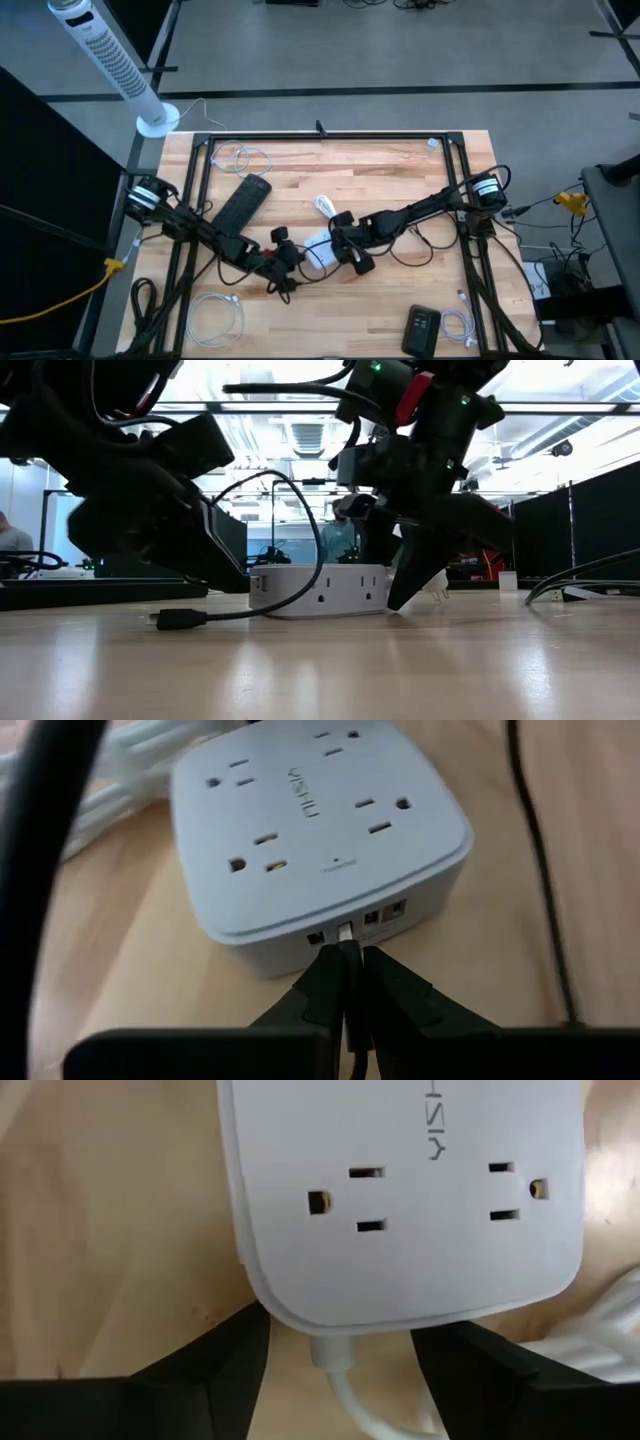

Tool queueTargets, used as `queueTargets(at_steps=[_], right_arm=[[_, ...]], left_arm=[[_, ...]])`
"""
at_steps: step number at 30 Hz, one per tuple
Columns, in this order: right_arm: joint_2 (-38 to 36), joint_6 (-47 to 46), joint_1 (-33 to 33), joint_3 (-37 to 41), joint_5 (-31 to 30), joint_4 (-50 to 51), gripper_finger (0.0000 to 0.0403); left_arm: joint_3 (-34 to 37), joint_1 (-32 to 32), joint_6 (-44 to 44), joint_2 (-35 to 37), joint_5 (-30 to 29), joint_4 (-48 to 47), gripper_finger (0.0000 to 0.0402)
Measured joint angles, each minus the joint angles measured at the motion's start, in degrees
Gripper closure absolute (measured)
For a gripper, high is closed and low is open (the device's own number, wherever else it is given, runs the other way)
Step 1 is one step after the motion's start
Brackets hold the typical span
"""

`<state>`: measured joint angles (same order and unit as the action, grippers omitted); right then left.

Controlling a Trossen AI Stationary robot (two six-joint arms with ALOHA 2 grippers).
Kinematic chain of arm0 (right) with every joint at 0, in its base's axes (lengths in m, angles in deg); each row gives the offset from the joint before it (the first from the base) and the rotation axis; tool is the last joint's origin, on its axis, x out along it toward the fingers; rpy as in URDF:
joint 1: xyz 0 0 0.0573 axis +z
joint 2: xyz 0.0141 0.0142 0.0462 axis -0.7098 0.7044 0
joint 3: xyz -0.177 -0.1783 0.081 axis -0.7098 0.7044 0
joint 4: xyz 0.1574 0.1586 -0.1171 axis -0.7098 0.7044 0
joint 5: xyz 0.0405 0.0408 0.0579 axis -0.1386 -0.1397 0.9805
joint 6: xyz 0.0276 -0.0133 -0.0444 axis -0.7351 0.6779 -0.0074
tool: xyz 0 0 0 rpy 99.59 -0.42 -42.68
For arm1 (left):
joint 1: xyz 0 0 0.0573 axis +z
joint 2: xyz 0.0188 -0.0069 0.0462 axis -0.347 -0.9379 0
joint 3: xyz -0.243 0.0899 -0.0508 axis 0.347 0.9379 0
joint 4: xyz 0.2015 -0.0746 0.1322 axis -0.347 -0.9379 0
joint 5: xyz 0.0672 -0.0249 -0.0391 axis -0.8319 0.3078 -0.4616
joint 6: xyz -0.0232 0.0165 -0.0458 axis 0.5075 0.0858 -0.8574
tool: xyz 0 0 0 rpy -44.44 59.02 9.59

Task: Insert USB
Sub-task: Insert the left black charger cable into the white outlet extension

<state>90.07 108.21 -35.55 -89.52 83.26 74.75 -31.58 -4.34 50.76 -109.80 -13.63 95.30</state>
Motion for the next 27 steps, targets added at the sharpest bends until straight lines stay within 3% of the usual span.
queueTargets(at_steps=[6,12,21,27], right_arm=[[0.0,1.0,0.94,0.0,0.04,0.09,0.0174],[0.0,-1.85,1.29,0.0,-0.42,0.37,0.0185],[0.0,-2.31,1.3,0.0,-0.46,0.57,0.0183],[-0.1,-0.12,1.48,-0.95,-0.44,4.67,0.0186]], left_arm=[[0.0,-0.09,0.74,-0.01,0.79,0.6,0.0381],[0.11,-0.09,-2.67,-0.09,-4.78,0.61,0.0381],[0.09,0.0,-4.67,-0.1,-6.66,1.68,0.0381],[-0.79,0.75,-4.45,-3.85,-5.72,5.31,0.0381]])
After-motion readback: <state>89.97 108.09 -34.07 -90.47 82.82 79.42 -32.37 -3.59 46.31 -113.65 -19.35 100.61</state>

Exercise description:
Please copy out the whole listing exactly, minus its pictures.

Response:
Tool queueTargets, used as `queueTargets(at_steps=[_], right_arm=[[_, ...]], left_arm=[[_, ...]])`
"""
at_steps: step number at 30 Hz, one per tuple
Columns, in this order: right_arm: joint_2 (-38 to 36), joint_6 (-47 to 46), joint_1 (-33 to 33), joint_3 (-37 to 41), joint_5 (-31 to 30), joint_4 (-50 to 51), gripper_finger (0.0000 to 0.0403); left_arm: joint_3 (-34 to 37), joint_1 (-32 to 32), joint_6 (-44 to 44), joint_2 (-35 to 37), joint_5 (-30 to 29), joint_4 (-48 to 47), gripper_finger (0.0000 to 0.0402)
Measured joint angles, each minus the joint angles measured at the motion's start, in degrees
Gripper closure absolute (measured)
For a gripper, high is closed and low is open (the device's own number, wherever else it is given, runs the other way)
Step 1 is one step after the motion's start
Brackets hold the typical span
"""

`<state>`: measured joint angles (same order and unit as the action, grippers omitted); right then left.

Controlling a Trossen AI Stationary robot (two six-joint arms with ALOHA 2 grippers).
Kinematic chain of arm0 (right) with every joint at 0, in its base's axes (lengths in m, angles in deg); each row gives the offset from the joint before it (the first from the base) and the rotation axis; tool is the last joint's origin, on its axis, x out along it toward the fingers; rpy as in URDF:
joint 1: xyz 0 0 0.0573 axis +z
joint 2: xyz 0.0141 0.0142 0.0462 axis -0.7098 0.7044 0
joint 3: xyz -0.177 -0.1783 0.081 axis -0.7098 0.7044 0
joint 4: xyz 0.1574 0.1586 -0.1171 axis -0.7098 0.7044 0
joint 5: xyz 0.0405 0.0408 0.0579 axis -0.1386 -0.1397 0.9805
joint 6: xyz 0.0276 -0.0133 -0.0444 axis -0.7351 0.6779 -0.0074
tool: xyz 0 0 0 rpy 99.59 -0.42 -42.68
For arm1 (left):
joint 1: xyz 0 0 0.0573 axis +z
joint 2: xyz 0.0188 -0.0069 0.0462 axis -0.347 -0.9379 0
joint 3: xyz -0.243 0.0899 -0.0508 axis 0.347 0.9379 0
joint 4: xyz 0.2015 -0.0746 0.1322 axis -0.347 -0.9379 0
joint 5: xyz 0.0672 -0.0249 -0.0391 axis -0.8319 0.3078 -0.4616
joint 6: xyz -0.0232 0.0165 -0.0458 axis 0.5075 0.0858 -0.8574
tool: xyz 0 0 0 rpy -44.44 59.02 9.59

Task: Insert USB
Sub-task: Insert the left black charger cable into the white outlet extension

<state>90.07 108.21 -35.55 -89.52 83.26 74.75 -31.58 -4.34 50.76 -109.80 -13.63 95.30</state>
Motion for the next 27 steps, targets added at the sharpest bends until straight lines stay within 3% of the usual span.
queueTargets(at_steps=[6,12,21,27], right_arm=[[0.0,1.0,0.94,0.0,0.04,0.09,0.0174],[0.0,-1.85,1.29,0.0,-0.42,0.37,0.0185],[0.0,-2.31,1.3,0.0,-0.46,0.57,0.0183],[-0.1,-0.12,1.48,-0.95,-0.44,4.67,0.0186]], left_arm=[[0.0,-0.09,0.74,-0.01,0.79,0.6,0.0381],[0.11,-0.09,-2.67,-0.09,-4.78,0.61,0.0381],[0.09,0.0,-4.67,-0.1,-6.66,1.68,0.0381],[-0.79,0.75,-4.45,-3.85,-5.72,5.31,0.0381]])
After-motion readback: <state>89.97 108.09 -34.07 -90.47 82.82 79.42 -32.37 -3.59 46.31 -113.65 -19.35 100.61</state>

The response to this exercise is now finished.